* **Exercise goal**
Search each line below for "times", then return the lines where it appears.
Segment Start: Dataset content
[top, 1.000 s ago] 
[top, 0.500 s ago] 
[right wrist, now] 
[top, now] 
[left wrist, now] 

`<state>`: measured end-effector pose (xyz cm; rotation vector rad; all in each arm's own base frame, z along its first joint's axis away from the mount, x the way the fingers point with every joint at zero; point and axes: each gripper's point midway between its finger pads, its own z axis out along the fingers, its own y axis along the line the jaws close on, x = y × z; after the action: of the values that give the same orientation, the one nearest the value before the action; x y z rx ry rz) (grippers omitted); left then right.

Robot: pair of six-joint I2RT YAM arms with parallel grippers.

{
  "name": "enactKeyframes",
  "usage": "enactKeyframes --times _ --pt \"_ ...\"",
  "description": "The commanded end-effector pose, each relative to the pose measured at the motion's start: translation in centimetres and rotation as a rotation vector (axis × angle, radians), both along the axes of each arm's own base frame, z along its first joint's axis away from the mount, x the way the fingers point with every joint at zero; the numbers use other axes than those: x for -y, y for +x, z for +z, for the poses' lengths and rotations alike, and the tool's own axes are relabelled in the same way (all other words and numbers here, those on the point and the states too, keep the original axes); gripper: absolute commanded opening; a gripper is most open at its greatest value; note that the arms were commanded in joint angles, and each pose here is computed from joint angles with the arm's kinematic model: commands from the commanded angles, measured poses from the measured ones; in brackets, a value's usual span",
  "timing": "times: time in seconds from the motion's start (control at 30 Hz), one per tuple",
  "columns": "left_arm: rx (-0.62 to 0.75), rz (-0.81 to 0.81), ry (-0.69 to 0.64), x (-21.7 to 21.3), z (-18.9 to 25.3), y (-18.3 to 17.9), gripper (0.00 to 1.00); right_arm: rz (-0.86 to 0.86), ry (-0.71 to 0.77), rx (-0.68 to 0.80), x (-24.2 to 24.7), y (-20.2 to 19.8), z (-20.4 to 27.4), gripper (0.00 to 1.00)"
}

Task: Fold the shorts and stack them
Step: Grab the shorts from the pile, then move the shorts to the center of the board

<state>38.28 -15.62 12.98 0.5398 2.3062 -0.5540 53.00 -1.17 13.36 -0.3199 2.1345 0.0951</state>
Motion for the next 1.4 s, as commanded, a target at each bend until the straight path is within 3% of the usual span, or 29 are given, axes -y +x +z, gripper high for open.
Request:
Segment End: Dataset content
* **Exercise response**
  "usage": "enactKeyframes --times _ --pt \"_ ...\"",
  "timing": "times: time in seconds from the motion's start (control at 30 Hz), one per tuple",

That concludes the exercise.